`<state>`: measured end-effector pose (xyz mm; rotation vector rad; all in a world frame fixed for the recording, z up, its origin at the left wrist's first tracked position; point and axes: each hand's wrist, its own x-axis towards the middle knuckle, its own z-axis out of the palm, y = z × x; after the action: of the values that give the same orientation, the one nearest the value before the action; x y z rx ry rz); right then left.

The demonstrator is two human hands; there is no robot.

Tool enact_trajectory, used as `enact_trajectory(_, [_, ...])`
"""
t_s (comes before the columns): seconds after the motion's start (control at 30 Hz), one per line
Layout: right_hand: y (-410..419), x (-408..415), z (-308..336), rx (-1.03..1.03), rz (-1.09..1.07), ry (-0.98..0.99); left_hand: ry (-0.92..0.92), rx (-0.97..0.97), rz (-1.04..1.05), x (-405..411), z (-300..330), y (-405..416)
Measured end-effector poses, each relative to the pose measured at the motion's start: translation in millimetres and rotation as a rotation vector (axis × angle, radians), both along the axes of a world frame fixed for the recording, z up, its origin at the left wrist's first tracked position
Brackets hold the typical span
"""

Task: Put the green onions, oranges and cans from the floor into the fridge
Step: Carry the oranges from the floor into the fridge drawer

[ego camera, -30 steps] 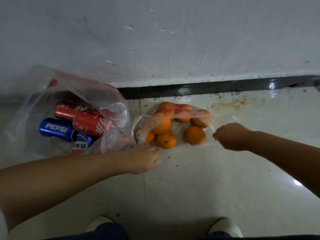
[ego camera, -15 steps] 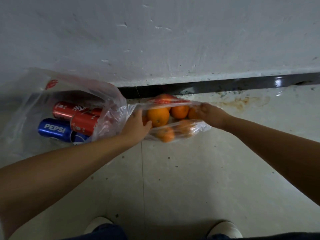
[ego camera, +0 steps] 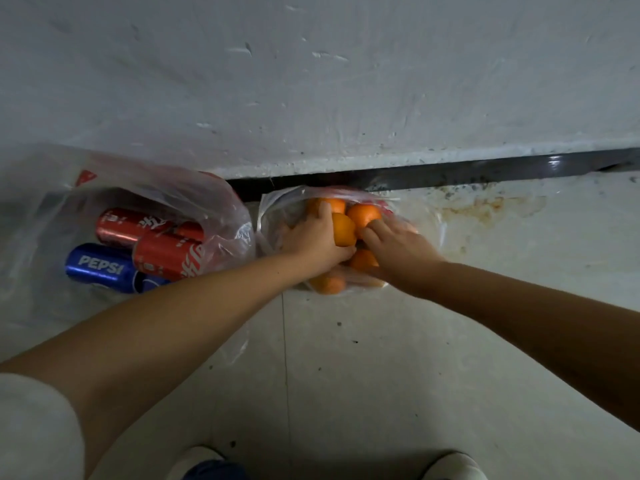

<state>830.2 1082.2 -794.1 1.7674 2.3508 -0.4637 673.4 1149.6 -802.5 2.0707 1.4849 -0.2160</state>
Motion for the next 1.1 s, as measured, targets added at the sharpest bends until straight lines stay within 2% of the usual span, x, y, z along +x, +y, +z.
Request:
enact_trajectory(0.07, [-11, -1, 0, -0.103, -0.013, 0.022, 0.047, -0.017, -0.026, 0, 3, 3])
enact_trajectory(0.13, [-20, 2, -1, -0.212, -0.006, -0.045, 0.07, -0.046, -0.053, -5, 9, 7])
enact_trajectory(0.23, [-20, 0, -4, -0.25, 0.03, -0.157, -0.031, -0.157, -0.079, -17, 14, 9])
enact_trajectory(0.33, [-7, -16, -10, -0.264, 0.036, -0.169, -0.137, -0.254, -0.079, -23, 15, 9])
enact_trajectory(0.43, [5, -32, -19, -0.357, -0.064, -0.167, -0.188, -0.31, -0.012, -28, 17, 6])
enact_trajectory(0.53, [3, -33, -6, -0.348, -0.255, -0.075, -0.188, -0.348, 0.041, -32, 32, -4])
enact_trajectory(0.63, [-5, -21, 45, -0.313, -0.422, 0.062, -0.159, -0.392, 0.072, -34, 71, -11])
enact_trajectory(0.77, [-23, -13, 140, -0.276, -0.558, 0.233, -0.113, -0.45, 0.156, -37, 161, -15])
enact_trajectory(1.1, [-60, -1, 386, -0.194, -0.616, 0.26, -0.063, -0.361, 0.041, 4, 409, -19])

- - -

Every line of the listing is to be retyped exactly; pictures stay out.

### PROBLEM SOLUTION:
`<state>`: measured end-effector pose (xyz mm; rotation vector rad; all in a world frame fixed for the recording, z up, its origin at the left wrist's first tracked position; point and axes: each hand's wrist, its own x-axis towards the middle knuckle, its own z-axis out of the palm, y = z × x; after the action: of the values that give the same orientation, the one nearest the value before the action; x y z rx ry rz); right then left.

The demonstrator is two human hands; there is no robot.

Tool enact_trajectory, used as `enact_trajectory(_, [_, ...])`
"""
t_s (comes before the columns): seconds after the motion's start (control at 30 Hz), one per line
Layout: right_hand: y (-410..419), x (-408..415), z (-308..336), rx (-1.03..1.03), rz (-1.09..1.07), ry (-0.98..0.99); left_hand: ry (-0.92..0.92), rx (-0.97..0.97), rz (-1.04..1.05), x (-405..411), z (-300..330), y (-405..416)
Measured end-effector poses, each relative to the pose measured at the motion's start: translation in millimetres and rotation as a rotation vector (axis × angle, radians), both along the axes of a world frame fixed for the recording, z up, its origin at the left wrist's first tracked position
Brackets hold the typical span
"""

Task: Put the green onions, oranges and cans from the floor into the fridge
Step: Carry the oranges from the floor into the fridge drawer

[ego camera, -30 steps] 
[ego camera, -15 steps] 
[ego camera, +0 steps] 

<state>830.2 1082.2 -794.1 1.7674 2.3508 -0.4637 673.4 1149.6 -802.5 2.0707 1.4849 -0.2160</state>
Motion for the next 1.1 s, as measured, targets added at the sharpest bends until straight lines stay within 2% of the usual span, x, y, z along +x, +y, +z.
Request:
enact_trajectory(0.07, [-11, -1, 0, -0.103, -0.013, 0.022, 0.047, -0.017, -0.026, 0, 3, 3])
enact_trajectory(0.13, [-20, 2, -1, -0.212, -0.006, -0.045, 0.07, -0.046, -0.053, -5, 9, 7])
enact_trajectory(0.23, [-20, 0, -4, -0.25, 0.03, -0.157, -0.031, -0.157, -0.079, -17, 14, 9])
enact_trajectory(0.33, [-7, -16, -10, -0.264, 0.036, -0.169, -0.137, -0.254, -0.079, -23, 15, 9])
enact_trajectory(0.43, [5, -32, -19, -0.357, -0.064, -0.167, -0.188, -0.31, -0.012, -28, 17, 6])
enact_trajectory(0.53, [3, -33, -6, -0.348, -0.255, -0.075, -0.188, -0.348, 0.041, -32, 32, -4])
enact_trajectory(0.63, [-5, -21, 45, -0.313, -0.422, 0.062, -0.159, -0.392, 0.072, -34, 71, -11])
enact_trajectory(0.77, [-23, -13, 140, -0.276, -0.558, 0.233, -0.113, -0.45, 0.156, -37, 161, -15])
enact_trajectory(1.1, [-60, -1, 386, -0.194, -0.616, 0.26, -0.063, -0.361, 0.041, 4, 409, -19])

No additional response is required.